Compliance burden on applicants and decision‑makers: applicants must use prescribed forms for key steps (reg 5(1)–(6); Forms 1–9), meet service and address‑for‑service rules (regs 18–18A), lodge documents within specified periods (Form 4 notice requires copies within 28 days; reg 5(3) prescribes 14 days for certain notices; reg 8A prescribes 14 days where an application may be dismissed for lack of a reviewable decision), and pay fees on lodgment or risk non‑dealing or dismissal (reg 19(6B)–(6E)). Decision‑makers must give written reasons and notice where certain registry fee decisions are made and inform the fee‑payer of review rights (reg 20(2)–(3)). The net effect is a predictable administrative load (forms, timed filings, fees) that parties must meet to keep their matters live.
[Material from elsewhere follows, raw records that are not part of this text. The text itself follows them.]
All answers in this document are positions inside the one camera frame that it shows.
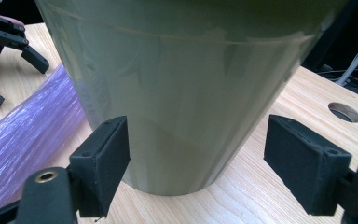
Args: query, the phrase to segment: light wood grain
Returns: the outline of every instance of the light wood grain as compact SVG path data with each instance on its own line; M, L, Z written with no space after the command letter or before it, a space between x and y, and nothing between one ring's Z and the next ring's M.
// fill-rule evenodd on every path
M43 24L28 26L31 46L47 57L48 74L60 62ZM21 58L16 50L0 55L0 93L6 97L0 118L29 97L46 79ZM308 216L279 177L263 160L268 115L297 119L352 155L358 166L358 123L338 119L328 104L338 102L358 112L358 95L299 68L276 102L260 121L222 176L206 189L179 197L143 193L121 183L107 218L100 223L339 223L334 217ZM68 156L90 135L85 122L61 156L51 165L65 167ZM94 223L94 219L81 219Z

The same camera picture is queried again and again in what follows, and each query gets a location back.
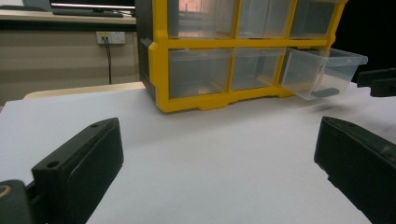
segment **power cord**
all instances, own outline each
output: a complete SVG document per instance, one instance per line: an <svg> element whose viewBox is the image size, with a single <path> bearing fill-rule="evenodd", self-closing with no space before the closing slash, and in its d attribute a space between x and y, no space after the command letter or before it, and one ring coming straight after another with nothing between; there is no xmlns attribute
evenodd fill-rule
<svg viewBox="0 0 396 224"><path fill-rule="evenodd" d="M108 43L108 38L102 36L103 41L105 42L105 47L107 51L107 60L108 60L108 84L113 84L111 80L111 52L110 52L110 45Z"/></svg>

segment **yellow frame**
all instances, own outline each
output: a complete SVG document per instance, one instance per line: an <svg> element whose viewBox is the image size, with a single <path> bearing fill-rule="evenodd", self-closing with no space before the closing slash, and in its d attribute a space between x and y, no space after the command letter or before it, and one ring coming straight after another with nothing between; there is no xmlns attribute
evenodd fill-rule
<svg viewBox="0 0 396 224"><path fill-rule="evenodd" d="M167 32L167 1L152 0L153 15L153 43L148 48L149 81L155 87L156 105L163 112L198 108L201 110L221 108L230 103L263 97L277 96L287 97L293 93L282 89L278 85L284 57L280 57L276 76L272 86L248 89L241 91L231 90L232 69L229 72L228 87L225 92L197 95L177 99L169 99L169 74L168 74L168 51L169 49L210 49L210 48L287 48L296 47L301 49L320 48L329 49L335 41L335 31L341 19L347 0L336 4L329 30L324 39L289 39L291 23L298 0L292 0L290 17L287 22L287 32L284 39L237 39L236 31L238 22L234 22L233 37L231 39L170 39ZM237 8L234 13L234 21L238 21L241 0L236 0Z"/></svg>

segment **electrical outlet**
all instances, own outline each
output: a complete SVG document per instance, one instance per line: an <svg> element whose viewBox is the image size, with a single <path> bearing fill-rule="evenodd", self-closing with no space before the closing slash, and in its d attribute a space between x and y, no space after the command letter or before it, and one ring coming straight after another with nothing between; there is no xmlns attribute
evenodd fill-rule
<svg viewBox="0 0 396 224"><path fill-rule="evenodd" d="M112 44L125 44L125 32L111 32Z"/></svg>
<svg viewBox="0 0 396 224"><path fill-rule="evenodd" d="M97 38L98 44L105 44L105 40L103 38L106 38L106 37L108 39L108 43L110 43L110 38L111 38L110 32L104 32L104 31L96 32L96 38Z"/></svg>
<svg viewBox="0 0 396 224"><path fill-rule="evenodd" d="M105 44L103 38L107 38L109 44L125 44L125 32L96 32L98 44Z"/></svg>

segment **white table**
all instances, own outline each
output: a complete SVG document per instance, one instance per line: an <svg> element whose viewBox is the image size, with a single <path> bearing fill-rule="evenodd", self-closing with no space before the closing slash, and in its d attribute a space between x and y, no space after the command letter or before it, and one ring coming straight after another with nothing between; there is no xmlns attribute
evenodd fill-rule
<svg viewBox="0 0 396 224"><path fill-rule="evenodd" d="M89 223L370 223L313 160L322 116L395 141L396 99L262 98L162 113L146 90L8 102L0 179L30 169L86 126L118 117L125 162Z"/></svg>

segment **beige wall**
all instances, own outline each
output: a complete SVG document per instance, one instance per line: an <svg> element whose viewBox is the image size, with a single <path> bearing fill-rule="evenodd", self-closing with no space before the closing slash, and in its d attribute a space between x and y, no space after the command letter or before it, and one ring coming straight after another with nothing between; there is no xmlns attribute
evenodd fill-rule
<svg viewBox="0 0 396 224"><path fill-rule="evenodd" d="M135 81L134 41L111 45L113 83ZM108 84L96 32L0 31L0 105L34 91Z"/></svg>

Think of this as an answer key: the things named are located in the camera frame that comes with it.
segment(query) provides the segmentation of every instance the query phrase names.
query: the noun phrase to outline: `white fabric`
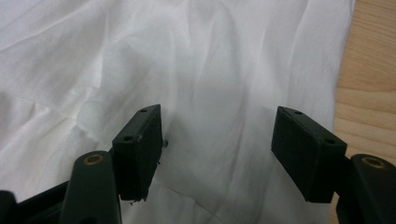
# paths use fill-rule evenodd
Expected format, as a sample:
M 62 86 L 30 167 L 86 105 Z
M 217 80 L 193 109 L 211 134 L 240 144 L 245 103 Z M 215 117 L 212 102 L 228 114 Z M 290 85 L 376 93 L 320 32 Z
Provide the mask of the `white fabric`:
M 0 189 L 18 201 L 161 104 L 148 201 L 124 223 L 326 223 L 271 152 L 276 108 L 332 128 L 354 0 L 0 3 Z

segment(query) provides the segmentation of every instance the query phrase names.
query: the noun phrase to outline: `black plastic part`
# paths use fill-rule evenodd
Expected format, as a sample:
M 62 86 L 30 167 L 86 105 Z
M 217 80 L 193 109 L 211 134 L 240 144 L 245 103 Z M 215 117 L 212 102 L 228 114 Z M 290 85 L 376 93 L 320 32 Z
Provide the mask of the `black plastic part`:
M 122 200 L 147 199 L 162 147 L 161 106 L 139 110 L 113 140 L 110 150 Z
M 58 223 L 68 182 L 18 204 L 22 223 Z
M 19 217 L 14 194 L 6 190 L 0 190 L 0 223 L 21 223 Z
M 306 201 L 330 203 L 347 144 L 304 113 L 280 106 L 272 151 Z
M 75 161 L 59 223 L 121 223 L 113 161 L 108 152 L 90 152 Z
M 364 223 L 396 223 L 396 168 L 370 155 L 351 158 L 353 188 Z

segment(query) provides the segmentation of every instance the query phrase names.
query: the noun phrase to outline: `wooden surface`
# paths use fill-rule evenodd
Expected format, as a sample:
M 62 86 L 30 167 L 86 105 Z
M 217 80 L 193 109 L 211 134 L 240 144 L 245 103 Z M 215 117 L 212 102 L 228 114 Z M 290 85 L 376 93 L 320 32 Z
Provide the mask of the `wooden surface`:
M 396 1 L 357 0 L 337 85 L 335 134 L 349 156 L 396 164 Z M 333 200 L 330 223 L 338 223 Z

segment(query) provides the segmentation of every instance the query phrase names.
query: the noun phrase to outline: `white cloth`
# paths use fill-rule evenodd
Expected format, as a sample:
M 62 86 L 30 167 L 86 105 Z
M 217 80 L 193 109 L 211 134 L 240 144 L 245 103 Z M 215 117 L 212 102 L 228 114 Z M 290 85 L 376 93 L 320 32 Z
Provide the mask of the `white cloth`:
M 161 104 L 148 201 L 124 223 L 326 223 L 271 152 L 276 108 L 332 128 L 354 0 L 0 3 L 0 189 L 18 201 Z

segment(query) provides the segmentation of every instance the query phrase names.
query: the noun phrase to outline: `wooden table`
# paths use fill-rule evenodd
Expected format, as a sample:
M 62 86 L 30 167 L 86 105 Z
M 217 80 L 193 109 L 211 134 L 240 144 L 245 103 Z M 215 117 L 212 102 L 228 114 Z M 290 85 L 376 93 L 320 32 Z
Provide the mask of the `wooden table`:
M 396 164 L 396 1 L 356 1 L 334 122 L 348 157 L 366 153 Z M 337 200 L 330 223 L 338 223 Z

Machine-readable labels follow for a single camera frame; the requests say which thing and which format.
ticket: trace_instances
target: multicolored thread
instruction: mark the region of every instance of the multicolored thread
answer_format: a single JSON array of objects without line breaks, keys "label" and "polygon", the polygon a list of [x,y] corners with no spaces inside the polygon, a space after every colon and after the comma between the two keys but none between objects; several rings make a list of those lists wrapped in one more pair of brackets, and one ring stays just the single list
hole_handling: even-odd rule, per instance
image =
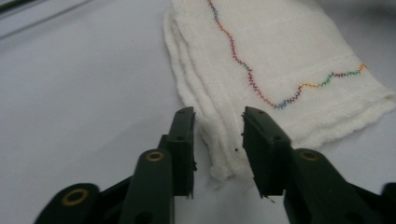
[{"label": "multicolored thread", "polygon": [[294,102],[296,102],[299,97],[301,96],[301,93],[303,91],[303,88],[307,87],[307,88],[321,88],[321,87],[325,87],[326,85],[328,85],[332,79],[334,77],[350,77],[350,76],[355,76],[355,75],[359,75],[361,73],[362,70],[364,70],[365,68],[367,68],[367,66],[362,63],[359,68],[355,71],[349,71],[349,72],[345,72],[345,73],[331,73],[329,75],[327,75],[326,79],[323,80],[320,83],[303,83],[300,84],[297,88],[297,91],[294,93],[294,95],[290,98],[287,98],[283,101],[281,101],[281,103],[273,103],[269,98],[267,98],[264,94],[262,94],[262,92],[260,91],[259,87],[257,86],[255,80],[254,80],[254,76],[253,76],[253,70],[243,61],[241,60],[238,55],[236,54],[236,46],[235,46],[235,41],[233,40],[233,36],[230,34],[229,31],[227,31],[224,26],[221,24],[220,20],[219,20],[219,13],[218,10],[215,8],[215,6],[213,5],[213,0],[207,0],[210,8],[213,11],[213,15],[214,15],[214,20],[217,24],[217,26],[219,27],[219,29],[227,35],[229,41],[230,41],[230,47],[231,47],[231,52],[233,55],[233,59],[239,63],[240,65],[242,65],[246,70],[247,70],[247,80],[248,80],[248,84],[249,86],[252,87],[252,89],[254,90],[254,92],[256,92],[257,96],[260,97],[265,103],[267,103],[268,105],[270,105],[273,109],[284,109],[287,105],[290,105]]}]

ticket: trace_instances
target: gauze towel
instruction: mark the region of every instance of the gauze towel
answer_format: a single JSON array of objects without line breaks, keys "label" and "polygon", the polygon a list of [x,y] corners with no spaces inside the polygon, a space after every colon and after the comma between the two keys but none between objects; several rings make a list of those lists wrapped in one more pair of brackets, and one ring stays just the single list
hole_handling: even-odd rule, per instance
[{"label": "gauze towel", "polygon": [[197,112],[211,174],[251,176],[245,106],[266,111],[294,147],[318,148],[395,107],[314,0],[174,0],[165,41],[177,90]]}]

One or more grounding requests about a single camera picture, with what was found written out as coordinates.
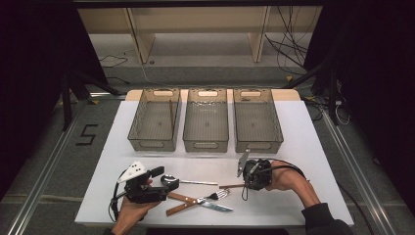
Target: gray storage bin
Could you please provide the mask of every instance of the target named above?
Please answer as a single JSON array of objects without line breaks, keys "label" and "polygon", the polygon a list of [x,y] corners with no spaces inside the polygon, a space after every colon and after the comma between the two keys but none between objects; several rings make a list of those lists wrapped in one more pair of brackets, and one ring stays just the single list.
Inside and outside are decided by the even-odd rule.
[{"label": "gray storage bin", "polygon": [[284,141],[270,89],[234,89],[236,152],[276,154]]},{"label": "gray storage bin", "polygon": [[180,108],[180,89],[143,90],[128,134],[134,150],[173,152]]},{"label": "gray storage bin", "polygon": [[186,152],[227,152],[226,89],[189,89],[183,141]]}]

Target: knife
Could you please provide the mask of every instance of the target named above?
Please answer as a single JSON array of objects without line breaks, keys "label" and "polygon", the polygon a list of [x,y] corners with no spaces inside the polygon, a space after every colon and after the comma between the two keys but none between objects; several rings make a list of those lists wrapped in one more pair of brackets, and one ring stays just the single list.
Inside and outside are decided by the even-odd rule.
[{"label": "knife", "polygon": [[198,204],[207,209],[213,209],[218,212],[231,212],[233,209],[222,205],[217,205],[206,201],[205,199],[198,199]]},{"label": "knife", "polygon": [[231,208],[227,208],[227,207],[224,207],[222,205],[217,205],[217,204],[207,202],[206,199],[204,199],[204,198],[194,199],[194,198],[190,198],[190,197],[187,197],[187,196],[184,196],[184,195],[181,195],[181,194],[176,194],[176,193],[173,193],[173,192],[169,192],[167,197],[185,202],[184,204],[182,204],[180,206],[177,206],[177,207],[174,207],[172,209],[167,210],[165,212],[167,214],[167,216],[170,216],[170,215],[172,215],[174,213],[177,213],[177,212],[181,212],[181,211],[183,211],[187,208],[192,207],[193,205],[200,205],[204,208],[212,209],[212,210],[215,210],[215,211],[218,211],[218,212],[231,212],[233,210]]}]

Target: white table
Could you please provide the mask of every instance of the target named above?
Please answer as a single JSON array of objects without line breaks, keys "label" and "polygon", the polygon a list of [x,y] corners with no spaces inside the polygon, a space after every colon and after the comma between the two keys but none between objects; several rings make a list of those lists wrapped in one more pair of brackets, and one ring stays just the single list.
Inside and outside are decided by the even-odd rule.
[{"label": "white table", "polygon": [[[228,95],[229,144],[226,154],[186,153],[183,144],[183,125],[186,111],[186,90],[182,90],[181,117],[176,151],[135,152],[127,140],[133,121],[137,101],[121,102],[107,143],[97,164],[88,190],[82,201],[75,222],[84,225],[111,226],[108,214],[110,198],[113,196],[115,182],[123,170],[135,161],[140,161],[146,169],[164,166],[165,174],[189,180],[216,181],[219,185],[240,184],[236,177],[237,162],[242,154],[235,153],[234,120],[232,95]],[[278,154],[255,154],[250,157],[276,158],[297,165],[313,184],[321,202],[329,204],[334,218],[353,225],[346,203],[336,184],[333,172],[327,162],[310,116],[302,101],[275,101],[275,107],[284,135]],[[160,176],[154,178],[154,186],[161,186]],[[123,191],[124,184],[118,188]],[[197,198],[208,196],[218,190],[218,186],[180,184],[174,192]],[[232,212],[219,212],[193,206],[167,217],[165,211],[182,204],[167,199],[152,209],[139,224],[147,227],[249,227],[276,228],[304,226],[301,214],[302,203],[292,192],[249,190],[248,200],[241,197],[242,188],[231,189],[231,195],[220,205],[233,208]]]}]

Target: fork
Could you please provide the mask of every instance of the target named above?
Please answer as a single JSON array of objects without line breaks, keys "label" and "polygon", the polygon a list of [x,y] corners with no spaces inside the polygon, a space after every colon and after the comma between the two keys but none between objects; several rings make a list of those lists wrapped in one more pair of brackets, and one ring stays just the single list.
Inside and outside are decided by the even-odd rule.
[{"label": "fork", "polygon": [[215,193],[210,194],[208,197],[204,197],[204,199],[212,199],[212,200],[220,200],[231,193],[230,189],[222,189]]}]

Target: human hand
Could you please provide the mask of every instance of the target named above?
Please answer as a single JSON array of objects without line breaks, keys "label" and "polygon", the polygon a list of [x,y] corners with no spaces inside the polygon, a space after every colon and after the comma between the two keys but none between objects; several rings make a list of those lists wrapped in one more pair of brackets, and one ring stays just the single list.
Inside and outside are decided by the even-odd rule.
[{"label": "human hand", "polygon": [[[147,181],[150,185],[153,182],[152,179]],[[153,207],[157,206],[161,202],[154,202],[148,204],[136,204],[131,203],[126,197],[122,200],[121,210],[116,224],[112,230],[115,235],[127,234],[131,228],[133,228],[140,219],[142,219],[147,212]]]},{"label": "human hand", "polygon": [[[274,161],[271,163],[271,167],[288,165],[284,162]],[[266,190],[271,191],[278,189],[281,191],[293,190],[299,195],[302,204],[305,208],[311,207],[315,204],[319,204],[317,194],[314,188],[302,175],[291,168],[278,168],[272,170],[271,183],[265,187]]]}]

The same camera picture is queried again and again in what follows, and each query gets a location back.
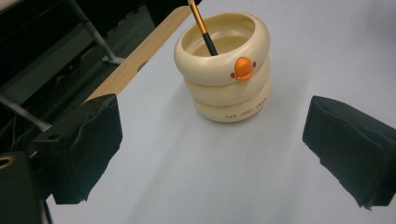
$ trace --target white surface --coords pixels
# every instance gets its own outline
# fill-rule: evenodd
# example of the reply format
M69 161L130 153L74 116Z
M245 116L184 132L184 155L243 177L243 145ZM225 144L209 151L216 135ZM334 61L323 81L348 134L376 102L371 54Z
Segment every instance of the white surface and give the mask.
M3 10L7 10L15 5L17 5L22 0L0 0L0 14Z
M254 117L222 124L194 109L173 48L190 16L120 94L120 151L85 203L55 223L395 223L396 204L359 208L302 141L313 95L396 127L396 1L205 0L203 17L258 16L273 91Z

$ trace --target orange knob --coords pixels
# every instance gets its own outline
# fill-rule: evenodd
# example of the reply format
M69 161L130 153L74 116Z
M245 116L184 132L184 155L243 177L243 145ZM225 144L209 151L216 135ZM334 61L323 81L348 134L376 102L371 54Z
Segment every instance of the orange knob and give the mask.
M235 78L239 81L249 80L253 76L253 66L248 58L242 57L235 62Z

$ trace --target pen holder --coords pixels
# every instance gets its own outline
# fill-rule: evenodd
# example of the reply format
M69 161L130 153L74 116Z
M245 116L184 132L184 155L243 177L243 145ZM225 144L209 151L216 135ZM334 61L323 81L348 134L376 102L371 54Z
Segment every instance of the pen holder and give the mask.
M175 46L175 63L204 117L235 122L256 114L270 89L270 36L265 24L246 13L205 19L218 52L210 56L196 24Z

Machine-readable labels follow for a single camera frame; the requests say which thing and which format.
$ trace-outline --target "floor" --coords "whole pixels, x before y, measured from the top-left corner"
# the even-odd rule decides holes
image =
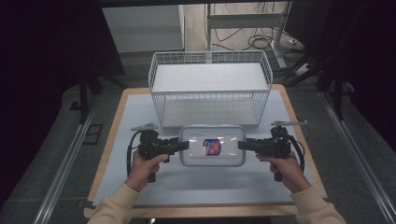
[[[257,8],[272,11],[273,6],[268,4],[226,4],[217,5],[216,11],[223,13],[252,12]],[[280,11],[281,4],[274,6],[274,11]],[[204,12],[205,7],[185,6],[186,15],[186,51],[205,50]],[[217,30],[219,39],[227,38],[237,30]],[[213,43],[223,47],[213,46],[213,49],[245,49],[248,39],[254,34],[271,36],[276,31],[271,29],[244,29],[224,41],[216,40],[216,33],[212,33]],[[282,43],[288,52],[286,63],[293,66],[302,54],[299,52],[301,44],[292,45],[290,37],[283,35]],[[274,83],[283,84],[286,79],[294,78],[289,70],[280,71],[274,54],[265,49],[268,60],[274,70]],[[121,54],[122,63],[126,72],[120,80],[132,87],[147,87],[147,73],[150,56],[140,54]],[[332,120],[320,92],[316,90],[315,82],[319,74],[312,76],[294,87],[288,87],[287,92],[297,117],[308,120],[309,126],[303,129],[305,139],[310,147],[316,162],[318,172],[327,190],[329,198],[347,223],[389,223],[381,212],[376,201],[375,192],[370,183],[364,178],[363,171],[356,163],[356,158],[348,149],[343,135],[340,134],[336,122]],[[49,210],[45,220],[36,223],[86,223],[83,209],[90,206],[87,202],[97,166],[99,164],[106,137],[110,131],[122,89],[101,78],[104,91],[100,95],[90,95],[92,106],[92,133],[99,128],[99,135],[86,134],[82,139],[78,153],[70,167],[64,184],[58,188],[59,195],[55,195],[54,206]],[[325,92],[331,97],[332,89]],[[73,87],[64,93],[63,108],[46,141],[37,153],[34,162],[26,171],[11,197],[6,202],[0,214],[0,223],[32,223],[37,216],[52,180],[56,177],[64,156],[67,155],[71,144],[79,132],[79,111],[70,110],[73,102],[78,102],[79,92]],[[360,115],[348,96],[343,97],[343,124],[359,147],[359,152],[367,161],[375,174],[377,183],[389,196],[391,202],[396,201],[396,178],[393,171],[396,169],[396,155],[385,143],[374,128]],[[142,223],[143,220],[133,219],[132,223]],[[272,217],[272,223],[296,223],[294,217]]]

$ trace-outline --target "gray floor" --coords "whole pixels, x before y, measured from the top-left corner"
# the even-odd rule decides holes
[[[267,55],[273,70],[277,71],[274,55],[271,51],[267,51]],[[296,54],[290,57],[297,60],[299,56],[301,55]],[[133,87],[147,87],[149,57],[143,54],[121,54],[121,58],[126,77],[119,79]],[[283,72],[275,72],[274,83],[282,84],[286,75]],[[303,128],[303,131],[328,192],[327,200],[334,203],[347,223],[388,223],[315,88],[317,78],[313,76],[295,87],[287,88],[287,92],[297,117],[309,122],[309,131],[306,128]],[[93,97],[99,99],[91,122],[91,124],[103,125],[99,141],[90,145],[94,141],[92,136],[87,135],[84,138],[86,144],[79,149],[49,223],[88,221],[83,216],[83,209],[84,206],[89,205],[88,194],[122,94],[120,87],[105,79],[101,79],[101,82],[104,86],[103,93],[90,96],[90,99]],[[22,224],[32,223],[34,220],[64,154],[78,131],[79,112],[69,110],[70,105],[78,101],[78,97],[77,87],[64,93],[63,107],[58,118],[35,160],[5,203],[0,214],[0,223]],[[396,170],[396,154],[350,103],[348,96],[343,97],[342,110],[345,124],[362,154],[389,197],[396,202],[396,177],[393,173]],[[296,223],[294,217],[273,217],[272,220],[273,223]]]

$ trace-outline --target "dark background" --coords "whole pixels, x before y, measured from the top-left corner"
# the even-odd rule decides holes
[[[346,29],[354,3],[332,1],[327,16],[310,15],[313,18],[304,21],[305,28],[299,28],[300,34],[315,36],[319,41],[313,46],[309,43],[316,40],[305,42],[318,62],[331,54]],[[55,121],[63,92],[78,84],[80,76],[90,74],[93,68],[112,75],[123,75],[123,70],[101,8],[9,1],[0,4],[3,204]],[[338,65],[343,68],[343,80],[355,89],[352,102],[395,150],[391,129],[396,125],[392,77],[395,1],[369,4],[370,10],[348,39]],[[319,18],[323,29],[318,25]]]

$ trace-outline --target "metal rail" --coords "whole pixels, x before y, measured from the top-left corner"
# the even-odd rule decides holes
[[[53,209],[58,201],[58,198],[61,194],[62,189],[64,188],[64,183],[70,173],[70,169],[73,166],[74,160],[78,154],[79,148],[82,144],[82,140],[84,139],[85,133],[90,126],[94,111],[96,109],[97,103],[99,101],[99,96],[94,95],[92,97],[91,106],[89,109],[89,114],[85,119],[84,123],[80,124],[78,127],[78,131],[64,156],[64,159],[59,166],[59,169],[52,180],[51,185],[49,186],[49,190],[47,191],[46,196],[44,197],[43,203],[38,209],[37,214],[35,215],[35,220],[33,223],[48,223],[50,220],[50,216],[52,215]]]
[[[334,111],[332,110],[332,101],[329,95],[320,91],[319,96],[322,98],[327,112],[332,118],[332,122],[334,123],[335,128],[339,131],[341,138],[346,144],[346,148],[349,151],[353,161],[356,163],[356,166],[361,172],[361,176],[366,182],[367,187],[372,192],[375,201],[379,206],[379,209],[381,210],[382,214],[384,215],[385,219],[389,224],[395,224],[396,210],[391,198],[388,196],[388,194],[384,190],[384,187],[376,178],[373,170],[370,168],[367,160],[364,158],[363,154],[359,150],[357,143],[353,139],[345,123],[339,120],[338,117],[335,115]]]

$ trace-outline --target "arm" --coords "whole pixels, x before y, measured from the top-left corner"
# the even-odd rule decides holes
[[[132,207],[142,190],[149,183],[149,174],[160,170],[160,162],[166,161],[167,155],[161,155],[145,161],[137,151],[134,152],[131,173],[116,193],[104,198],[95,208],[93,223],[129,223],[132,218]]]
[[[296,216],[300,224],[339,224],[346,223],[341,215],[335,210],[332,203],[326,203],[318,192],[305,178],[293,152],[287,158],[277,159],[257,154],[260,161],[271,163],[271,172],[283,175],[282,182],[291,191],[291,198],[299,211]]]
Costs, incentives and substitution effects: the application fee and the way it is applied (single fee option for grouped matters, concession and hardship exceptions) create monetary incentives to aggregate related claims or to seek hardship relief from the Registrar (regs 19(5)–(6A); 19AA(5)–(6B)). Biennial CPI increases (regs 19A–19B) shift the fiscal cost to users over time and reduce the need for frequent legislative fee changes, but they also introduce automatic growth in user charges linked to the CPI (reg 19B(2)). The separate fee treatment for Part IIIAA (taxation) matters (reg 19AA) changes relative costs between categories of cases, which can affect forum choice where parallel tribunals exist.
Concentrated benefits and diffuse costs: the Regulations centralise administrative authority in Tribunal officers and set standard fees (benefit: clarity and predictability for Tribunal administration; cost: applicants bear fees and procedural burdens). Fee concessions concentrate benefits on defined vulnerable or assisted groups (reg 19(6); 19AA(6)), while the standard fee is borne by the broader applicant population.
Implementation risk and practical administration: many provisions cross‑reference the Act and other enactments (multiple regs rely on the AAT Act and external laws, e.g. Corporations Law, Norfolk Island Acts). That cross‑linking means registry staff must apply the Act and the Regulations together and identify which fee or procedure applies in mixed or territory cases (see regs 3(1) definition references; reg 5C on ASIC/Commission decisions; regs 20A and Schedule 4 for Norfolk Island matters).
Bottom line (mechanical effect): the Regulations do not change the AAT’s substantive review power in the Act but implement the operational machinery—forms, filing and service rules, fees (including indexing), divisional allocations and specified Norfolk Island coverage—that parties and Tribunal staff must follow (see regs 5–10, 15–20B, 19–19B, Schedule 4).